ALF, nursing home watchdog agency leader resigns during ongoing investigation. (Photo by Susan Sermoneta)

ALF, nursing home watchdog agency leader resigns during ongoing investigation. (Photo by Susan Sermoneta)

By Ashley Lopez
Florida Center for Investigative Reporting

Jim Crochet, Florida’s long-term care ombudsman, turned in his resignation papers this week as the Department of Elder Affairs continues to conduct an investigation into allegations of wrongdoing.

Crochet headed a program meant to protect elderly people placed in nursing homes and assisted living facilities.

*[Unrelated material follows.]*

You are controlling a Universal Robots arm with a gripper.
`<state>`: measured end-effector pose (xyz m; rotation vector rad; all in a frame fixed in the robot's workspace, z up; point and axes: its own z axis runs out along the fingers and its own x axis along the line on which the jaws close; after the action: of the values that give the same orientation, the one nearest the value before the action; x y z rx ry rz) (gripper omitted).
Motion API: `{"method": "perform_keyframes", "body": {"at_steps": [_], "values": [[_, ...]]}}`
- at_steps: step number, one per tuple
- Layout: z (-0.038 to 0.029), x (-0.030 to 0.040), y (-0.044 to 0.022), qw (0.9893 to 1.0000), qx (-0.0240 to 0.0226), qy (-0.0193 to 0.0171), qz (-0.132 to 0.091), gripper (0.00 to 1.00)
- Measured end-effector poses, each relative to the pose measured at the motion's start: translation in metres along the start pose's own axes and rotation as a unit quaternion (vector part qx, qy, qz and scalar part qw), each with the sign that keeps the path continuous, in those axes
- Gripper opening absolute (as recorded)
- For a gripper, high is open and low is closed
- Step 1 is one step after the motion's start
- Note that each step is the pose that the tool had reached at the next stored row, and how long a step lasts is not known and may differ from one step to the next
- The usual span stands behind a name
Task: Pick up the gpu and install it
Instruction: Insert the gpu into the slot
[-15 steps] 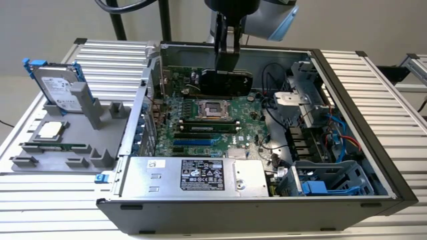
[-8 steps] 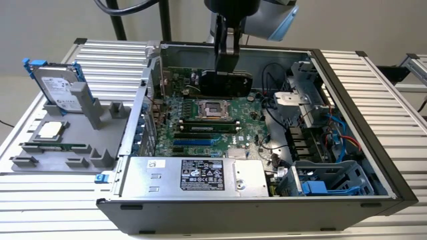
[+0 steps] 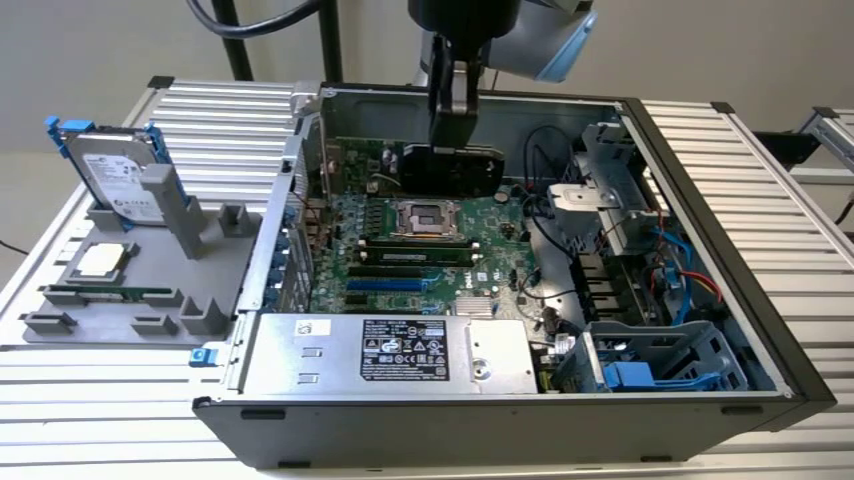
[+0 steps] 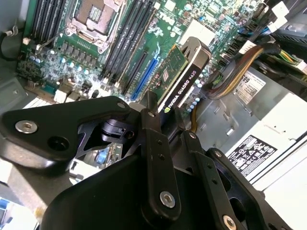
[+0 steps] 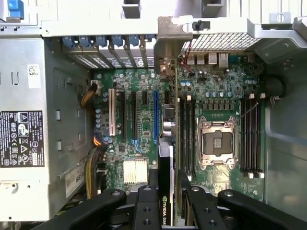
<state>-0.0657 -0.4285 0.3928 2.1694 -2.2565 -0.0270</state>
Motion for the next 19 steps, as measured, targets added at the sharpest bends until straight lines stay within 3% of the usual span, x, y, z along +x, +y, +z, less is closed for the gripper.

A few years ago, The Miami Herald conducted an award-winning investigation into abuse and neglect within many of these facilities in Florida. The reporting uncovered multiple deaths and serious injuries caused simply by mismanagement and poor care in these ALF’s an nursing homes. The reporting series, “Neglected to Death,” prompted sweeping legislation in 2012 aimed at improving standards of care and increasing regulations of these elder care facilities. However, the legislation died before the end of session that year.

Since then, the ombudsman program has been one of the few mechanisms in placed aimed at cracking down on these bad actors, but it hasn’t worked out that way. Earlier on, the program did indeed have an aggressive watchdog at the helm: Brian Lee. However, Lee was quickly ousted.

Lee’s dismissal even prompted a federal investigation.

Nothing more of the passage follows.